Par ailleurs, cette diabolisation du et de la Tsigane comme criminel-le (alors que la participation non-tsigane aux délits est plus importante) s'enracine dans un imaginaire du prolétaire forgé par l'idéologie communiste. En parfaite continuité avec les pratiques de la période communiste, lorsqu'on traquait les "parasites", la Roumanie d'après 1990 associe méfiance et haine envers les marchands de rue, les petits commerçants etc. mues par un sentiment anti-tsigane: "Gypsies are accused of parasitic commerce or outright crime in

contrast to Romanian ethnic 'business men'" (Sampson, 1994: 19). Cette idée de parasitisme

tsigane apparaît également dans le dossier "Roms" de la mairie dans la formulation ""ils ne sont pas encadrés régulièrement dans un travail", alors que le travail régulier n'est plus la règle parmi les Roumains non plus et ce depuis plus de dix ans.

83 Cf. les sites internet: http: //www.guv.ro/presa/comunicate/200106/com-010605-apaps-also.htm ;

On peut conclure que Zlătari et Roms semi-nomades sont des appellatifs qui veulent exprimer la différence envers un groupe indésirable qui finissent par réifier la stigmatisation. Dans son ensemble l'administration locale par les institutions étatiques se fait selon un principe implicite qui consiste à tenir à distance tout en contrôlant les Roms. Mais les moyens mis en œuvre semblent insuffisants pour aboutir à un véritable contrôle et, de plus, les Roms cherchent par leurs propres moyens à restreindre au maximum leur relation avec l'Etat et à échapper à son contrôle: les noms parallèles sensés défier les statistiques, les accouchements à domicile sans suivis de grossesse, la scolarisation presque inexistante pour les filles. On voit déjà que les femmes sont un enjeu important dans cette "guerre" de distance/ rapprochement des uns envers les autres. On devrait ajouter à cela une autre institution importante qui se comporte de la même manière, bien qu'elle ne soit pas du même ordre ni ne gère les mêmes enjeux: l'Eglise. Les Roms de Căleni sont orthodoxes par baptême mais peu, voire pas du tout, sont pratiquant- e-s (ce qui est également le cas pour les Roumains). L'Eglise ne garde pas sous forme écrite les noms des enfants rom baptisés et leur filiation, et les Roms instrumentalisent l'Eglise comme ils-elles instrumentalisent l'Etat. On verra plus loin des manières originales de le faire.

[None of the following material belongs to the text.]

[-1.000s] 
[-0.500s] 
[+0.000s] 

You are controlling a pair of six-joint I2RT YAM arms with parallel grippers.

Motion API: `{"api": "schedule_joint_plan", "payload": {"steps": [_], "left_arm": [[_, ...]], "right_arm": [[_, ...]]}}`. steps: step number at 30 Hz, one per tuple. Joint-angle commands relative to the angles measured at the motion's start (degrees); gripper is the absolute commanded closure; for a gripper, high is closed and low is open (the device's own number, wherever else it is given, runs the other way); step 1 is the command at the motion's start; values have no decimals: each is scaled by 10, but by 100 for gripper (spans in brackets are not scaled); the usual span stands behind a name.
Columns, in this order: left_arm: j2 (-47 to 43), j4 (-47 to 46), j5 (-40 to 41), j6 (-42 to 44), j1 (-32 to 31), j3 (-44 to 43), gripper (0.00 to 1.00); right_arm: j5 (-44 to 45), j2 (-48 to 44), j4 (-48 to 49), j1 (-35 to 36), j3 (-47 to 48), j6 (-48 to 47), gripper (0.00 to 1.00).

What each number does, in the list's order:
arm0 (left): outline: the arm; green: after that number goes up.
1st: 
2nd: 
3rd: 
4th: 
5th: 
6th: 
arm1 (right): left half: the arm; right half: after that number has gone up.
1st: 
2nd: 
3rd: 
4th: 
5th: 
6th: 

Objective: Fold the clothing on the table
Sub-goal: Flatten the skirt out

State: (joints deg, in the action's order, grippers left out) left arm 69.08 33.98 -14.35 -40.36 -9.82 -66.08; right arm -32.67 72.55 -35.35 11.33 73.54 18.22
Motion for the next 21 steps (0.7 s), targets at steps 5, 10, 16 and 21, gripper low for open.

A Turuleşti et Noroieni, la situation est similaire en termes de dimension de la communauté et rapports multi-ethniques (je n'ai eu accès à aucune donnée statistique officielle de ces communes). Leur situation diffère cependant sur le plan de la proximité avec la ville: Noroieni est presque une périphérie d’une ville de petite taille et Turuleşti est sur la route de contournement de Bucarest. Cette proximité d'avec la ville a facilité l'accès à un niveau de vie supérieur à celui de Căleni, du moins pour une partie des Roms: cela s'objective dans la présence de nombreuses maisons de type villa et des voitures de marque.